The Staatsburgh State Historic Site preserves a Beaux-Arts mansion designed by McKim, Mead, and White and the home's surrounding landscape. The historic site is located within Ogden Mills & Ruth Livingston Mills State Park.

Staatsburg is bordered to the southwest by Margaret Lewis Norrie State Park. There are many scenic views of the Hudson River, making it attractive for camping, walking, hiking, jogging and cycling. Tent sites and cabins are available. Campers with boats have river access through a marina. The park is easily accessible from US 9 and the New York State Thruway (cross the Kingston–Rhinecliff Bridge).

The John Hendricks House in the southern section of Staatsburg was built in 1785 and remains as it was then. It is believed to have been an inn on the Albany Post Road. It is listed on the National Register of Historic Places.

St.

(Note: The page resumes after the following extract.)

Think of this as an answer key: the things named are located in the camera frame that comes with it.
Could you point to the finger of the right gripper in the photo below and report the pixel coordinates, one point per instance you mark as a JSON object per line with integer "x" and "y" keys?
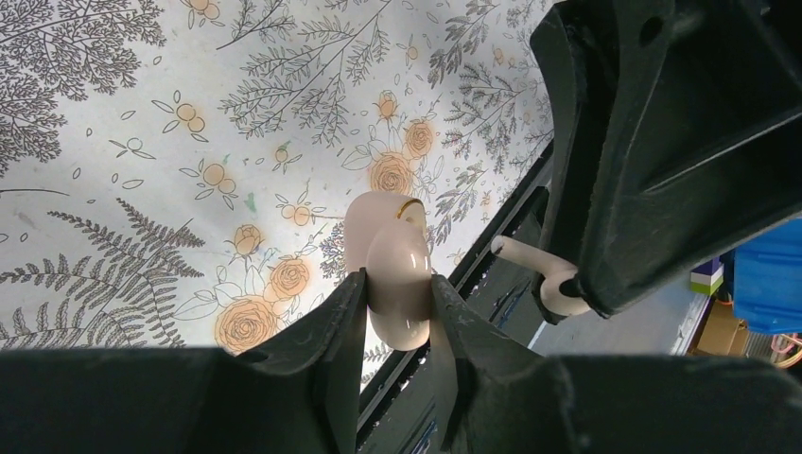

Margaret's Episcopal Church was designed by Richard M. Upjohn in 1892.

==Demographics==

As of the census of 2000, there were 911 people, 345 households, and 245 families residing in the CDP. The population density was 460.6 PD/sqmi. There were 360 housing units at an average density of 182.0 /sqmi. The racial makeup of the CDP was 90.78% White, 5.27% African American, 1.10% Asian, 0.22% Pacific Islander, 1.10% from other races, and 1.54% from two or more races. Hispanic or Latino of any race were 2.09% of the population.

There were 345 households, out of which 29.6% had children under the age of 18 living with them, 59.4% were married couples living together, 9.0% had a female householder with no husband present. 22.9% of all households were made up of individuals, and 8.1% had someone living alone who was 65 years of age or older. The average household size was 2.61 and the average family size was 3.08.

In the CDP, the population was spread out, with 24.6% under the age of 18, 7.6% from 18 to 24, 28.1% from 25 to 44, 29.6% from 45 to 64, and 10.1% who were 65 years of age or older. The median age was 39 years. For every 100 females, there were 94.7 males. For every 100 females age 18 and over, there were 94.1 males.

The median income for a household in the CDP was $59,375, and the median income for a family was $63,182. Males had a median income of $50,313 versus $26,696 for females. The per capita income for the CDP was $26,564. About 8.3% of families and 9.2% of the population were below the poverty threshold, including 9.1% of those under age 18 and 7.9% of those age 65 or over.

Historical population
| Census | Pop. | Note | %± |
| 2020 | 703 |  | — |
U.S. Decennial Census

==Points of interest==
Along with hosting music in the parks every other Wednesday during the summer months, Mills Mansion hosted the first Hudson Valley Green Festival in September 2010.